- _Given information_:

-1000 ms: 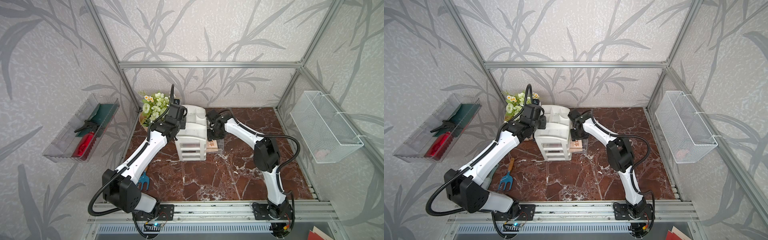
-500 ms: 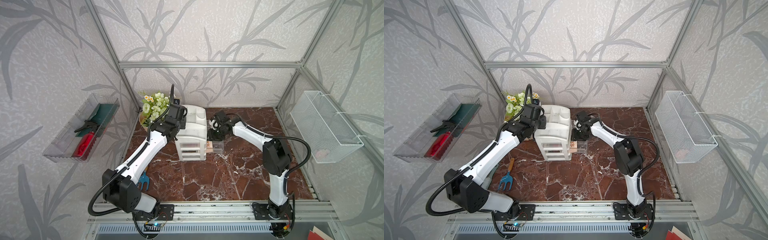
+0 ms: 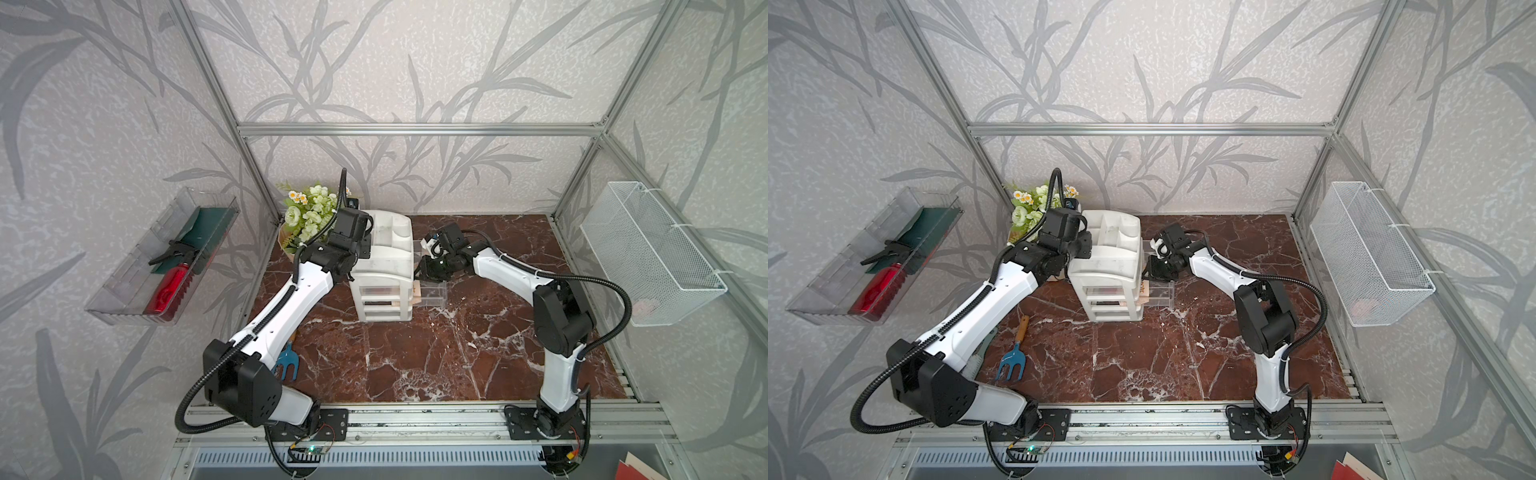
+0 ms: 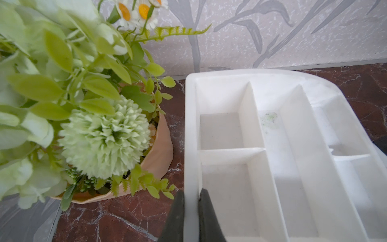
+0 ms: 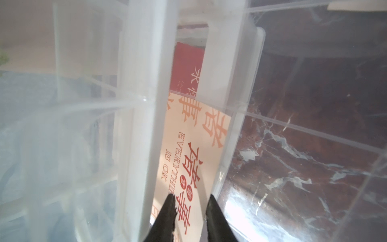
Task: Take the postcards out of the drawer
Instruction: Pick up the postcard from the drawer.
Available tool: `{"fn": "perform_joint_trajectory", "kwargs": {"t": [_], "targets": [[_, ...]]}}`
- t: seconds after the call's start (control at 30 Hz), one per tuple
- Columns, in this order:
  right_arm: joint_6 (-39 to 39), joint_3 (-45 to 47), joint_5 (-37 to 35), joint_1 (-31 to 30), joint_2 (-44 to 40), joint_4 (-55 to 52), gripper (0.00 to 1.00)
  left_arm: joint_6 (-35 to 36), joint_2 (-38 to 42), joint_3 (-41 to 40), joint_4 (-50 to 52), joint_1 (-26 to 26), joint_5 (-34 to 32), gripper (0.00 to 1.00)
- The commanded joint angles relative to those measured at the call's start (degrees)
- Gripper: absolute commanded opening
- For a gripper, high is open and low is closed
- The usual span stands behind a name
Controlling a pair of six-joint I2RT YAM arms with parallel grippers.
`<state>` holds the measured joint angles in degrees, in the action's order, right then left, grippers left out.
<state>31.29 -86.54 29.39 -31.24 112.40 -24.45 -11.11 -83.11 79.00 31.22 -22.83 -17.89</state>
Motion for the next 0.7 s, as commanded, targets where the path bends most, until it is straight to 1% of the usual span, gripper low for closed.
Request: {"fn": "perform_joint_trajectory", "kwargs": {"t": [0.0, 0.2, 0.3, 0.53, 0.67], "targets": [[1.0, 0.8, 3.4, -0.1, -1.8, 3.2, 0.25, -0.1, -2.1, -3.7, 9.9, 0.2, 1.7, 0.00], [0.6, 0.6, 3.9, -0.1, -1.4, 2.9, 0.19, 0.0, -1.6, -3.5, 9.5, 0.2, 3.0, 0.00], [0.5, 0.5, 3.0, -0.1, -1.4, 2.6, 0.14, 0.0, -1.4, -3.3, 9.5, 0.2, 3.0, 0.00], [-0.2, -0.4, 1.1, 0.9, -3.2, 1.0, 0.06, 0.9, -0.7, 0.0, 10.2, 0.2, 2.2, 0.00], [-2.0, -1.3, -0.6, 2.4, -5.0, -1.4, 0.05, 1.6, 0.2, 2.1, 10.4, 0.3, 2.0, 0.10]]}}
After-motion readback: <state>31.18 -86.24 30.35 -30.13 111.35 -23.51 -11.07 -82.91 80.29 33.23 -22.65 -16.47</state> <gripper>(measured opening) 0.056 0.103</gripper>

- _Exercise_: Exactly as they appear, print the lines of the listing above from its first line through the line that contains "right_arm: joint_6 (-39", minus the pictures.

- _Expected answer_:
-1000 ms: 
-500 ms: 
+0 ms: 
+0 ms: 
+0 ms: 
Task: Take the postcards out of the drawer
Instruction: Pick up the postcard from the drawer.
Available tool: `{"fn": "perform_joint_trajectory", "kwargs": {"t": [_], "targets": [[_, ...]]}}`
- t: seconds after the call's start (control at 30 Hz), one per tuple
- Columns, in this order:
  right_arm: joint_6 (-39 to 39), joint_3 (-45 to 47), joint_5 (-37 to 35), joint_1 (-31 to 30), joint_2 (-44 to 40), joint_4 (-55 to 52), gripper (0.00 to 1.00)

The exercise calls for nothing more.